The final drawing emerges from this ongoing and over-the-top discussion of closure and remains open to interpretation. Mahinay is quick to point out that his paintings are not intended to communicate a direct personal narrative. “I don’t expect anyone to remove anything about me from the canvas,” he said, although he admits that living knowledge enters the work. “Everything I see and learn ends up at work in one way or another.” In that sense, the canvases form both a record of experience and a question of how perception emerges from the body, how surfaces capture memory and how internal emotional states take external form.
His paintings are often open, but in this new body of work, he presents a self-imposing method: a light grid with shimmering lines of light crossing the canvas, serving as both a formal tool and a philosophical proposition. Bright and powerful currents of paint spread beyond this grid, as if bypassing the symbolic systems humans have devised to contain the natural nature of the universe and our own mind, suspended between imagination and the unconscious.


This conflict with the increasingly diminishing nature of experience, and the attempt to reintroduce perception through material form, extends to the ceramic sculptures in the presentation. Developed at Cerámica Suro in Guadalajara, Mahinay’s anthropomorphic forms are suspended in a liquid, amorphous medium—unfinished fragments of a lower body placed in regions of rest. “I wanted that body language to show a state of observation or reception or meditation or pausing,” she said. In their unresolved state, these bodies seem to inhabit what Informel poetry describes as a formless domain—not as the absence of form, but as a form of continuous evolution, resisting closure and unchanging separation.

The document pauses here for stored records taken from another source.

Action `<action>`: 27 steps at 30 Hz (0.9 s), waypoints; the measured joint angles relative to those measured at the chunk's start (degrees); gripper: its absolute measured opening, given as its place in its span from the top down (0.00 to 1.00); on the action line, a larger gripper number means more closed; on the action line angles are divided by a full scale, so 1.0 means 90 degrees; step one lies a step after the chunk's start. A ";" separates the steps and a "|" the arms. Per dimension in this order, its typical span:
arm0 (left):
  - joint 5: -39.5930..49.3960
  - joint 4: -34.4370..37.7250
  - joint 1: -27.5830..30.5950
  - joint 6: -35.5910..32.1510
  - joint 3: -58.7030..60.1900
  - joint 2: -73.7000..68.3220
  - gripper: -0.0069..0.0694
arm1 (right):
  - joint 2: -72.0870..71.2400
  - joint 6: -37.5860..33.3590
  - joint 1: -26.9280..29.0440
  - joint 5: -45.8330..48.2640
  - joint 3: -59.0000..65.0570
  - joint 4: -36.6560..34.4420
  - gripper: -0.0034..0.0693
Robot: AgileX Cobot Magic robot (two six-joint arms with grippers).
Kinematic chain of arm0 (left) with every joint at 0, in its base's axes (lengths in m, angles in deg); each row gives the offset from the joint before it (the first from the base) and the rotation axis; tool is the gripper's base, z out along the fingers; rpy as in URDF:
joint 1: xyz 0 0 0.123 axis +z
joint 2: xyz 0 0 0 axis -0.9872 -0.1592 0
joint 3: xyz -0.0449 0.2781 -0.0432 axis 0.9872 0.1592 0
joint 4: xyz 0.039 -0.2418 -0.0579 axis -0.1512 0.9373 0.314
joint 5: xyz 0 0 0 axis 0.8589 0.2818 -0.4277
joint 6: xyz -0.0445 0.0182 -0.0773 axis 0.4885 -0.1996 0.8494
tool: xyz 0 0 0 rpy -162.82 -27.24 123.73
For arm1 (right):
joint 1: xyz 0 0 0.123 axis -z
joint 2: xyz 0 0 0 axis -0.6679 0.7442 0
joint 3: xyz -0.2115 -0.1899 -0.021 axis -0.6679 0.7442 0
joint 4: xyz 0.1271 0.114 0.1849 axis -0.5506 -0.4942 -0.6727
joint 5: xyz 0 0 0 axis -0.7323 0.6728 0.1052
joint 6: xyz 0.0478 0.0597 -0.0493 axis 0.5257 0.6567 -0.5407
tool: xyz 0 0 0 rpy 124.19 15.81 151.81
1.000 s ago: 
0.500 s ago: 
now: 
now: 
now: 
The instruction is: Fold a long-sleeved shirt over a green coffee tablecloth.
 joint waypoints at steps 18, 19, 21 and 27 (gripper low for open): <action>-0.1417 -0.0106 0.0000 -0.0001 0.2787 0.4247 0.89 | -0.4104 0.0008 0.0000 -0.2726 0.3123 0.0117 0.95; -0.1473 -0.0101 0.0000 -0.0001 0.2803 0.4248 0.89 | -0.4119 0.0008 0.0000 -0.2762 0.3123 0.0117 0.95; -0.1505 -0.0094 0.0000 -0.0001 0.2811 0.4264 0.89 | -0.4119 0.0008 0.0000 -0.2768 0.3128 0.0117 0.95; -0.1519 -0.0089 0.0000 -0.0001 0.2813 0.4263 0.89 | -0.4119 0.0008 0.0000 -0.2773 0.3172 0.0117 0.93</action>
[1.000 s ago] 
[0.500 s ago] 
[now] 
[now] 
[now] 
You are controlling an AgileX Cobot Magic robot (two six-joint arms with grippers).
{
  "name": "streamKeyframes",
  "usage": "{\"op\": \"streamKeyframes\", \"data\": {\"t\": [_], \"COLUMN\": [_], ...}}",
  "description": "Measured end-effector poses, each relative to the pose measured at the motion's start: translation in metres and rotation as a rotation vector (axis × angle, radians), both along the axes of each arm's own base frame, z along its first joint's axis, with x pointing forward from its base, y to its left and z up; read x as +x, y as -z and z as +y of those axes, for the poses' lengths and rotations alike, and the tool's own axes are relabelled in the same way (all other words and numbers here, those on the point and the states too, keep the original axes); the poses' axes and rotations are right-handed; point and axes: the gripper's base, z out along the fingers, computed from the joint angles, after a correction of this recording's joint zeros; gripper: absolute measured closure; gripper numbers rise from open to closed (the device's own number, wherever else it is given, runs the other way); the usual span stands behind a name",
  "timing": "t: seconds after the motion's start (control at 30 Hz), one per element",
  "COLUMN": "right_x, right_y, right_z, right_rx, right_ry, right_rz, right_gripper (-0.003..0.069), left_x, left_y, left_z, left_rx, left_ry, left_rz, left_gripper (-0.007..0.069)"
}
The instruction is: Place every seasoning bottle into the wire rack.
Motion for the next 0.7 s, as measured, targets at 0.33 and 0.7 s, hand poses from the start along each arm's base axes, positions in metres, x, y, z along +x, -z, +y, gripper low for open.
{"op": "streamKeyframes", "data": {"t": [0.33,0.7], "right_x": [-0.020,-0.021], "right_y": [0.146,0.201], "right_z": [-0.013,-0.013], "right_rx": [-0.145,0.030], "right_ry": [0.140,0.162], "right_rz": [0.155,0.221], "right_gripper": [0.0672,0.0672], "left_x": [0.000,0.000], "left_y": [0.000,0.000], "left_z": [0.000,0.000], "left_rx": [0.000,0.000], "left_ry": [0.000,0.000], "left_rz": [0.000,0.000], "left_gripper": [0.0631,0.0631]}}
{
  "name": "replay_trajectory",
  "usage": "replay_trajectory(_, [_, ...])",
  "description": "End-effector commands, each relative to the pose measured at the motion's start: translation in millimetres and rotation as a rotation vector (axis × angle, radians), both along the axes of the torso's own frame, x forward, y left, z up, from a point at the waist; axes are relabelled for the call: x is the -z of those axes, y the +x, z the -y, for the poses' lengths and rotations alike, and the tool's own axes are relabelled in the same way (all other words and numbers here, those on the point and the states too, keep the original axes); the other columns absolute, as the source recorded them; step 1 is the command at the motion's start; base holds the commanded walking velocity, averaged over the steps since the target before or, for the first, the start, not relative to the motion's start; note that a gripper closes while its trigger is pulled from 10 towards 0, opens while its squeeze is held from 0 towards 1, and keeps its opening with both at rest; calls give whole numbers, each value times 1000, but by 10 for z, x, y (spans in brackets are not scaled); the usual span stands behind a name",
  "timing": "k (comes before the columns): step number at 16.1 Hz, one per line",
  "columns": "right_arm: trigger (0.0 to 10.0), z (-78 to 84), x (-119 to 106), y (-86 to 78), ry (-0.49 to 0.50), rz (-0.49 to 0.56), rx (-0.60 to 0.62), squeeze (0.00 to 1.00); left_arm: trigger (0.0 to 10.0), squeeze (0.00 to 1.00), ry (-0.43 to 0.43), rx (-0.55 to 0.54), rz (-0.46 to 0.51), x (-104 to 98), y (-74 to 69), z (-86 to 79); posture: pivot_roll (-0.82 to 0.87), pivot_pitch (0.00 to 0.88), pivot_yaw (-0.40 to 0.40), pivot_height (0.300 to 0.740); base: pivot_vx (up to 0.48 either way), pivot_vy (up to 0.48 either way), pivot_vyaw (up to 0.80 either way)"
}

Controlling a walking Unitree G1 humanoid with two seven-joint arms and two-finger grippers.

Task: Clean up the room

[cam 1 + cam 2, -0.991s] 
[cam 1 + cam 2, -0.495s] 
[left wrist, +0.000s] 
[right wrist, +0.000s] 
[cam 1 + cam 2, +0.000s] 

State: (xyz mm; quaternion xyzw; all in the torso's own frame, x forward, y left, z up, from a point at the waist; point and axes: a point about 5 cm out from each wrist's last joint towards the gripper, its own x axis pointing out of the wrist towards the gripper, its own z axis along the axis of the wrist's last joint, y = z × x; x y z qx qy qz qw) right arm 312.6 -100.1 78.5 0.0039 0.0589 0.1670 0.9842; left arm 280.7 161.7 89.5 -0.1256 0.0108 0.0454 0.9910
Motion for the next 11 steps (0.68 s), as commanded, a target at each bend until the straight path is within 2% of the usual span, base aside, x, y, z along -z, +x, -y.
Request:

Mahinay’s opportunity for ceramics grew out of the desire to expand the scale and presence of the space he had previously explored into a physical register, supported by the technical resources and interface available to him. In the Frieze, the sculptures are accompanied by separate arms holding glass mirrors, which preserve a trace of human presence while emphasizing their separateness. At the same time, the raw quality of their surfaces preserves the immediacy of the artist’s touch, which unites clay as one of the materials of human ancestors. Suspended between artifact and artifact, these scars appear as archaeological remains of the present charged with temporal ambiguity. In their growing sensuousness, they stand as silent acts of resistance to the ever-present manifestation of experience in this later stage of civilization. What they highlight is ultimately the irreducible nature of embodied experience—the organic ordering system that remains at the core of Mahinay’s practice, where doing and feeling emerge as one continuous, harmonious action.